The field of mathematical biology is growing worldwide, and there are centres of excellence in many countries. International groups, such as the Society for Mathematical Biology (SMB), play an important role in building the mathematical biology community by holding annual meetings and mentoring young researchers.
Funding Is Key
The health of mathematical biology at the centre and elsewhere depends on funding. Several programs in Canada support mathematical biology. The Natural Sciences and Engineering Research Council (NSERC) gives operating grants to faculty members, and many faculty members apply through NSERC's interdisciplinary program. NSERC and PIMS also fund undergraduate, graduate, and postdoctoral researchers through individual fellowships. PIMS also generously supports a mathematical biology seminar series and activities of a collaborative research group within mathematical biology.
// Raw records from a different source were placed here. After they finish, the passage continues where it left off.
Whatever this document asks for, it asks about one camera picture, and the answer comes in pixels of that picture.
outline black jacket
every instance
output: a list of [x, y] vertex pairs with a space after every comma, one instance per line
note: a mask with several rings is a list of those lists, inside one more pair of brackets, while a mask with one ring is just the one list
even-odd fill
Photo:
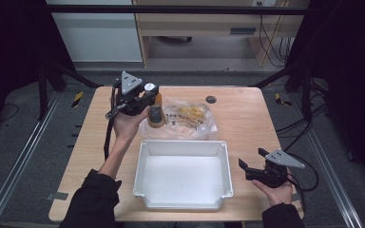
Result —
[[[114, 207], [120, 202], [117, 191], [120, 181], [91, 170], [70, 202], [60, 228], [101, 227], [114, 228]], [[279, 204], [262, 213], [264, 228], [304, 227], [296, 207]]]

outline wooden tabletop
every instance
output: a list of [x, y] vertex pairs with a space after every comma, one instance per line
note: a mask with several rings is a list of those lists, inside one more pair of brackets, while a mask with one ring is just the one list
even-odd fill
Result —
[[[142, 198], [135, 198], [132, 189], [142, 137], [138, 133], [129, 147], [117, 180], [123, 181], [118, 191], [120, 203], [115, 207], [118, 221], [200, 221], [261, 220], [261, 213], [269, 208], [267, 198], [239, 168], [239, 158], [250, 167], [263, 169], [264, 158], [258, 148], [267, 151], [280, 148], [262, 93], [254, 87], [213, 86], [161, 86], [164, 98], [178, 98], [188, 102], [206, 104], [218, 127], [218, 140], [227, 143], [234, 197], [225, 199], [221, 209], [216, 211], [196, 210], [149, 210]], [[51, 220], [63, 220], [74, 192], [81, 186], [91, 168], [99, 169], [104, 162], [103, 145], [106, 138], [107, 119], [111, 87], [99, 87], [86, 114], [86, 119], [69, 159], [67, 169], [58, 192], [68, 193], [66, 200], [56, 199], [49, 211]], [[214, 104], [208, 104], [207, 96], [216, 97]], [[303, 216], [299, 201], [294, 202]]]

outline human hand
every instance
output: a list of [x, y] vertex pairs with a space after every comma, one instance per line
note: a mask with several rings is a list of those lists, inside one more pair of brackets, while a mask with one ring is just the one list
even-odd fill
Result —
[[136, 116], [128, 116], [119, 113], [114, 121], [114, 131], [117, 139], [130, 142], [138, 132], [139, 123], [147, 117], [150, 106], [147, 106], [141, 114]]
[[277, 188], [270, 188], [258, 180], [252, 180], [253, 184], [261, 190], [269, 200], [271, 206], [275, 206], [281, 203], [292, 204], [293, 187], [289, 181], [285, 182], [282, 186]]

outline plastic bag
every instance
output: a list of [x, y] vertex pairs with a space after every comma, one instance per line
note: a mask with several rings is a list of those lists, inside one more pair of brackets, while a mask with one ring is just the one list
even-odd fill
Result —
[[153, 128], [144, 119], [139, 132], [146, 140], [214, 141], [218, 128], [209, 107], [176, 98], [163, 98], [165, 125]]

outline white wall
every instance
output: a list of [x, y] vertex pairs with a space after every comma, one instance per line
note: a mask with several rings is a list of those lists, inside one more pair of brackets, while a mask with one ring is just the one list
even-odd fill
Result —
[[[130, 0], [47, 0], [47, 4], [131, 5]], [[141, 62], [133, 14], [52, 13], [73, 62]]]

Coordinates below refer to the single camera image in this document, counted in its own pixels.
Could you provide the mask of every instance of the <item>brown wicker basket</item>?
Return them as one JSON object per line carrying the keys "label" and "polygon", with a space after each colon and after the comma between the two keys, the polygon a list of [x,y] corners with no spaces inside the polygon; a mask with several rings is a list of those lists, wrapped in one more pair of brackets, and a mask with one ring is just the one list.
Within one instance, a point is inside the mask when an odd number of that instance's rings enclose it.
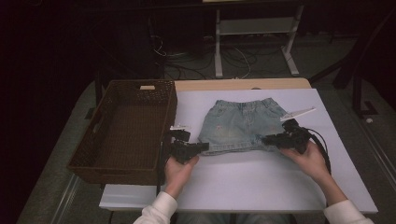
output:
{"label": "brown wicker basket", "polygon": [[173,81],[111,81],[68,169],[92,184],[157,185],[176,110]]}

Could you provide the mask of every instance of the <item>white tabletop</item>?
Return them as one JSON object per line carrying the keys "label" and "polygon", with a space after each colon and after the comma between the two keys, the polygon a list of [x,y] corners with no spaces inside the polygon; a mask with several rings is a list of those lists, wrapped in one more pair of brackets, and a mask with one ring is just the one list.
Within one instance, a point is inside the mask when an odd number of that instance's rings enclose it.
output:
{"label": "white tabletop", "polygon": [[[197,137],[207,111],[217,100],[249,102],[273,98],[286,111],[315,107],[298,117],[300,126],[319,132],[326,140],[332,176],[363,213],[377,208],[335,130],[315,89],[254,91],[179,91],[175,124],[191,126]],[[106,185],[100,207],[136,210],[155,199],[154,186]],[[249,151],[201,156],[178,200],[178,211],[303,213],[325,207],[325,198],[310,177],[276,152]]]}

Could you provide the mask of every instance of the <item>floor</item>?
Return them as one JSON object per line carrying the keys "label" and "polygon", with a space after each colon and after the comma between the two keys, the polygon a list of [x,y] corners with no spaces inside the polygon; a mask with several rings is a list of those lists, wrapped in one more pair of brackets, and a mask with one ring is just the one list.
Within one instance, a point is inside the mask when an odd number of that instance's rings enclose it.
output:
{"label": "floor", "polygon": [[[329,65],[342,59],[353,47],[354,38],[335,39],[330,36],[298,36],[291,55],[300,77],[310,78]],[[281,54],[286,41],[283,35],[230,36],[221,40],[224,78],[290,77]],[[190,54],[180,49],[166,49],[164,65],[166,79],[214,79],[213,39],[205,38],[205,50]],[[157,49],[159,55],[163,49]],[[375,223],[396,221],[396,188],[391,169],[384,160],[396,162],[392,132],[396,127],[395,111],[378,95],[375,88],[363,82],[363,100],[373,103],[378,115],[359,119],[351,110],[352,87],[337,90],[332,81],[337,71],[312,83],[332,118],[334,126],[353,160],[363,182],[379,210],[370,214]],[[139,212],[115,212],[99,208],[102,190],[98,185],[75,179],[65,168],[70,153],[78,143],[89,109],[95,106],[94,86],[91,84],[77,101],[73,113],[64,127],[49,163],[23,210],[19,223],[131,223]],[[59,181],[53,181],[54,172]],[[296,215],[299,224],[323,223],[322,214]]]}

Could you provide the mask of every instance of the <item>handheld controller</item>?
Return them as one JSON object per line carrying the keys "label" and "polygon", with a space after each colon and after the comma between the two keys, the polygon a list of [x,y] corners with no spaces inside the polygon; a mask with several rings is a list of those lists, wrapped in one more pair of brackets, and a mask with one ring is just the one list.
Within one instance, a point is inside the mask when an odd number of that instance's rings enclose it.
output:
{"label": "handheld controller", "polygon": [[208,151],[209,143],[186,143],[175,140],[171,148],[171,155],[174,156],[178,162],[183,164],[202,151]]}
{"label": "handheld controller", "polygon": [[300,154],[304,154],[306,144],[312,134],[306,128],[300,127],[295,119],[285,121],[282,127],[285,129],[285,132],[266,135],[262,139],[262,142],[267,146],[295,148]]}

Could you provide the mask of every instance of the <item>denim shorts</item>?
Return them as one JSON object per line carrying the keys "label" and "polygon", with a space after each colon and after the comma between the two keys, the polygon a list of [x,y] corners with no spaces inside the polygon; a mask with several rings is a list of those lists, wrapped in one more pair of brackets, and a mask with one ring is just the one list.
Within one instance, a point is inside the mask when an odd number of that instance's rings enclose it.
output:
{"label": "denim shorts", "polygon": [[219,155],[254,149],[274,151],[262,138],[283,133],[280,118],[287,112],[272,98],[246,103],[217,100],[205,116],[198,140],[209,143],[203,155]]}

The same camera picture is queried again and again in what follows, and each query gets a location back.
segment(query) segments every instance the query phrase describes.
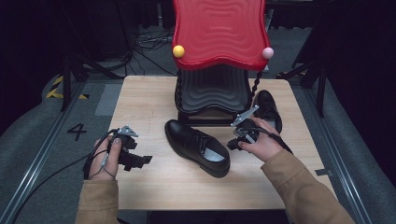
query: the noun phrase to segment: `wooden table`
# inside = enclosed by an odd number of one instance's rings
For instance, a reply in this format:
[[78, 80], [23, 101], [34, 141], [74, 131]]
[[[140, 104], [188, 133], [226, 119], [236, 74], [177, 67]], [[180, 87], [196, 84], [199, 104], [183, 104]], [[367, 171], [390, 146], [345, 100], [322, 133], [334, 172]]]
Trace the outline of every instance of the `wooden table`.
[[[215, 178], [179, 157], [170, 148], [164, 124], [177, 118], [174, 101], [176, 77], [127, 77], [120, 92], [110, 129], [129, 124], [139, 133], [130, 152], [153, 156], [142, 169], [117, 176], [120, 209], [133, 210], [233, 210], [284, 209], [275, 189], [263, 174], [262, 162], [245, 151], [229, 150], [230, 172]], [[317, 176], [323, 164], [291, 87], [286, 80], [263, 79], [258, 91], [272, 93], [283, 120], [282, 138], [312, 174], [332, 190], [329, 177]], [[231, 127], [199, 127], [224, 146], [235, 136]]]

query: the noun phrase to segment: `hand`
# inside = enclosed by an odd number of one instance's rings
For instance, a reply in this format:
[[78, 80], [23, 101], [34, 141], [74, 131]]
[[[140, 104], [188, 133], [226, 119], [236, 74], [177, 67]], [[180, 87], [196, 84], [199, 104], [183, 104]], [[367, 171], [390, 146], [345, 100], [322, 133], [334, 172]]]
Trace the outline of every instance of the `hand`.
[[106, 138], [99, 148], [96, 149], [95, 159], [93, 159], [90, 169], [90, 180], [114, 180], [116, 178], [117, 171], [119, 170], [119, 155], [121, 150], [121, 140], [119, 138], [114, 139], [107, 158], [107, 163], [102, 167], [102, 161], [106, 155], [110, 140], [111, 136]]
[[[270, 133], [279, 135], [276, 129], [267, 121], [258, 118], [252, 118], [252, 120], [257, 127], [264, 128]], [[264, 162], [268, 161], [271, 157], [275, 156], [276, 153], [283, 150], [283, 147], [266, 133], [260, 133], [256, 143], [250, 144], [246, 142], [238, 142], [238, 146], [247, 152], [253, 153], [259, 160]]]

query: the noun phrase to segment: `pink ball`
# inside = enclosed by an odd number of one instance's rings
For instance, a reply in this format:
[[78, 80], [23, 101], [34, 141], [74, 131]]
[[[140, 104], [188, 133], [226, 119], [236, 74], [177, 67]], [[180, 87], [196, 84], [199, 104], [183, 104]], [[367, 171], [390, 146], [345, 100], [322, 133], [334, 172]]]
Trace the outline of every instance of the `pink ball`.
[[262, 57], [263, 57], [264, 59], [269, 60], [269, 59], [271, 59], [273, 56], [274, 56], [274, 50], [271, 49], [271, 48], [265, 48], [265, 49], [262, 51]]

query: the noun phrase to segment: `jacket sleeve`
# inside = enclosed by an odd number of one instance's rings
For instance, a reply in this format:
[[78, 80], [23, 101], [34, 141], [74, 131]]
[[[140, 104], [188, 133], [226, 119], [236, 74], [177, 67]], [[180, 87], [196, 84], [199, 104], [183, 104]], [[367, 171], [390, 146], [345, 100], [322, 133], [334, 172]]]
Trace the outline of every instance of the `jacket sleeve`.
[[354, 223], [332, 192], [288, 151], [277, 153], [262, 170], [294, 223]]
[[84, 180], [79, 196], [76, 223], [119, 223], [118, 214], [117, 180]]

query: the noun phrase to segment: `shoe sole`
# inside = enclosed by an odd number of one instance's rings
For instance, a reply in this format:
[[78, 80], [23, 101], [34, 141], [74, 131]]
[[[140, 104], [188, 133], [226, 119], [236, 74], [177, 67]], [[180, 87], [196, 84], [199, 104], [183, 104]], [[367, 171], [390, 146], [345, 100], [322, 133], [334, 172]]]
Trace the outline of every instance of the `shoe sole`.
[[165, 134], [166, 134], [166, 138], [168, 139], [169, 145], [171, 146], [171, 148], [176, 152], [176, 154], [186, 160], [189, 161], [193, 161], [195, 163], [197, 163], [199, 165], [199, 167], [201, 169], [203, 169], [205, 172], [207, 172], [208, 174], [214, 176], [215, 178], [222, 178], [224, 176], [226, 176], [228, 174], [228, 172], [230, 171], [230, 166], [227, 167], [227, 169], [223, 170], [223, 171], [215, 171], [212, 170], [204, 165], [202, 165], [200, 162], [198, 162], [197, 160], [188, 157], [186, 155], [184, 155], [182, 152], [178, 151], [176, 148], [176, 143], [173, 142], [172, 138], [170, 137], [169, 132], [167, 131], [166, 127], [165, 127]]

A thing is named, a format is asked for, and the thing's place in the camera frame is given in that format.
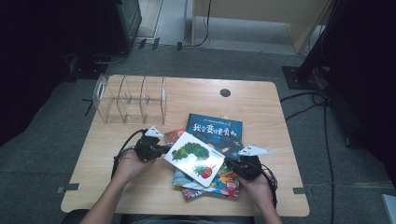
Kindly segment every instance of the blue book cover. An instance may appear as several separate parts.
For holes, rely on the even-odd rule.
[[[243,148],[242,127],[243,122],[239,120],[190,114],[186,132],[213,147],[225,157],[239,159],[238,151]],[[200,186],[180,170],[176,170],[173,184],[184,189],[195,189],[225,196],[239,196],[238,177],[225,163],[220,167],[209,187]]]

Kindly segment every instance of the wooden table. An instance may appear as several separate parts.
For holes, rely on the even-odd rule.
[[[210,18],[286,23],[294,49],[301,53],[317,26],[326,25],[331,4],[332,0],[216,0],[211,2]],[[195,17],[207,17],[208,6],[209,0],[192,1],[192,45]]]
[[[282,108],[272,82],[236,81],[198,78],[166,78],[167,111],[164,125],[156,125],[162,133],[184,127],[189,113],[213,117],[227,115],[243,121],[243,144],[272,150],[261,156],[278,179],[277,212],[283,217],[304,217],[309,214],[305,194],[294,194],[302,188],[297,162],[291,145]],[[229,97],[220,95],[231,91]],[[70,183],[79,183],[79,190],[67,191],[62,210],[90,209],[110,180],[113,157],[125,140],[151,124],[105,124],[96,113],[81,150]],[[140,136],[130,143],[133,145]],[[172,186],[175,168],[164,159],[126,186],[117,213],[173,214],[213,216],[258,216],[260,213],[245,189],[240,197],[225,198],[205,194],[185,200],[178,187]]]

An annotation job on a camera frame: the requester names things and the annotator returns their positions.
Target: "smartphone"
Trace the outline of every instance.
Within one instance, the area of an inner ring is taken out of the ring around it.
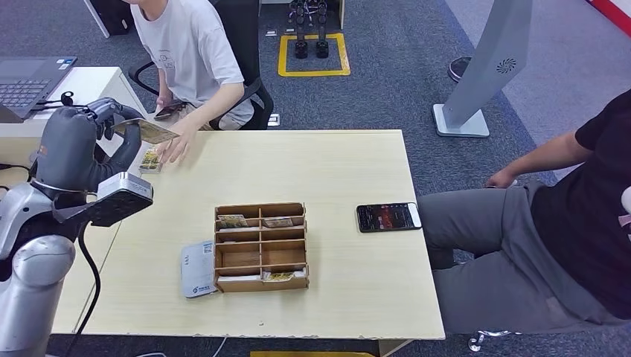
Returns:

The Mathematics of Information Technology and Complex Systems  National Centre of Excellence provides matching funds for groups including researchers from academia, industry, and government. Other sources of funding include the Canadian Foundation for Innovation, the Canada Research Chairs program, the Alberta Government , and possible subcontracts from the U.S. National Science Foundation.
Careers in Mathematical Biology
Students come to mathematical biology with a wide variety of backgrounds, including math, biology, and other quantitative sciences. Through mathematical biology, math students gain an opportunity to tackle real-world problems and biology students gain a new set of tools and a framework for thought that gives an edge in the research process.
Over the last decade, the number of academic jobs involving mathematical biology has increased, particularly in math departments, as recognition of the field grows. Those with training in mathematical biology have a set of skills (quantitative methods, computing, teamwork, collaboration) that are also valuable to employers in government and private industry.
If you are interested in further information about the Centre for Mathematical Biology and opportunities there, see our Web site . We would love to hear from you.
SMB  provides an excellent Web page with resources for those who would like to get involved. Membership is only $50 per year ($25 for students) and includes a subscription to the Bulletin of Mathematical Biology, a top journal.
There are many opportunities for graduate and postdoctoral work in mathematical biology, which are occasionally listed with faculty jobs on SMB's job page . Alternatively, you can subscribe for free to an e-mail newsletter that contains job information and details on upcoming meetings, news, and educational opportunities (see SMB's Publications section). Finally, opportunities for education in mathematical biology, including both graduate and undergraduate programs, are available online .
Because the discipline of mathematical biology is still young and constantly developing, there are great opportunities for young scientists to contribute to the field if they are willing to learn, communicate, and think outside the box.